According to Hughes, Cheney was insistent that, even though he really really really wanted the job, he would present Bush with other viable options. "I remember being impressed that he was so fair and so thoughtful," Hughes says, though one wonders how fair Keating, Ridge, Pataki and the others think Cheney was.

It happened fast from there. On July 18, Cheney and Bush met in Chicago with Danforth and his wife, Sally. (Hughes says she assumed Cheney told Danforth that he himself was a candidate, too, though she wasn't sure.) On July 19, Bush called Cheney and told him he wanted to seriously consider him, asking if Cheney would be willing to leave the Halliburton Co. That day and the next, Cheney discussed his leaving with members of the board of directors of the company. On the 21st, he flew to Wyoming -- unbeknownst to the Bush campaign, Hughes insisted -- to change his voter registration.

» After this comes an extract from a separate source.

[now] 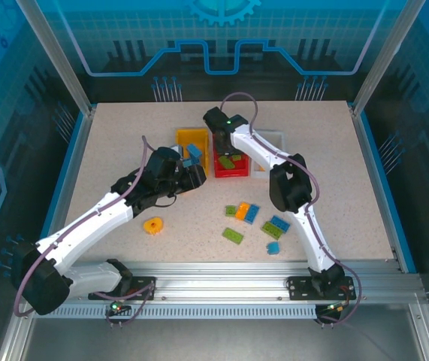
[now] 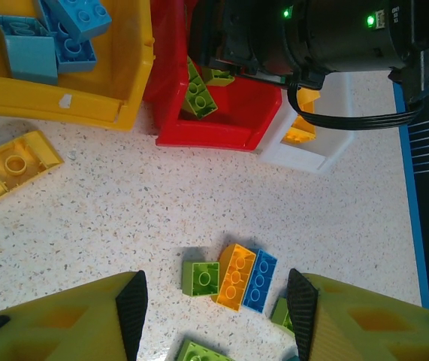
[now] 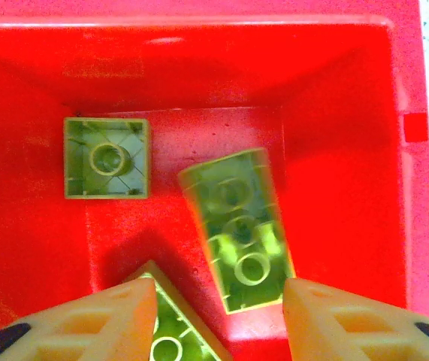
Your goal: Sort the legos into containers by color
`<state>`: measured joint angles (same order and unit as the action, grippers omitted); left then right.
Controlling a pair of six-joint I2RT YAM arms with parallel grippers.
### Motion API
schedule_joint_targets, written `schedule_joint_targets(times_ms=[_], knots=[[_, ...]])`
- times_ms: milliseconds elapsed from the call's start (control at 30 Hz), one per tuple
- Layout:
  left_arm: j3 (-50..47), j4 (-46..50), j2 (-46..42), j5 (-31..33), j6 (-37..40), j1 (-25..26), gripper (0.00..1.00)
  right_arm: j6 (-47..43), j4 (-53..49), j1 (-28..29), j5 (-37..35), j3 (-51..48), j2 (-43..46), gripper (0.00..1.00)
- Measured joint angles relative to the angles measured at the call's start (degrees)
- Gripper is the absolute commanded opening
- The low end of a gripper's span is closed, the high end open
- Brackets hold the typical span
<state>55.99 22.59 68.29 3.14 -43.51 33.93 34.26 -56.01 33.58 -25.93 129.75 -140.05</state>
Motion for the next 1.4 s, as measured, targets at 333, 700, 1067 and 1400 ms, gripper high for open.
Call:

Over the weekend, Bush contemplated his options at his ranch, and by Monday afternoon he had made his decision.

And then, the official version of this story goes, on Tuesday at 6:27 a.m., Bush woke up, fed the cats, gave Spot some water, brought some coffee to Laura and called Cheney at his Dallas home to tell him he had the job. Lynne Cheney answered the phone, Hughes said. Cheney, after all, was working out on his treadmill. Hustling his tail off, no doubt.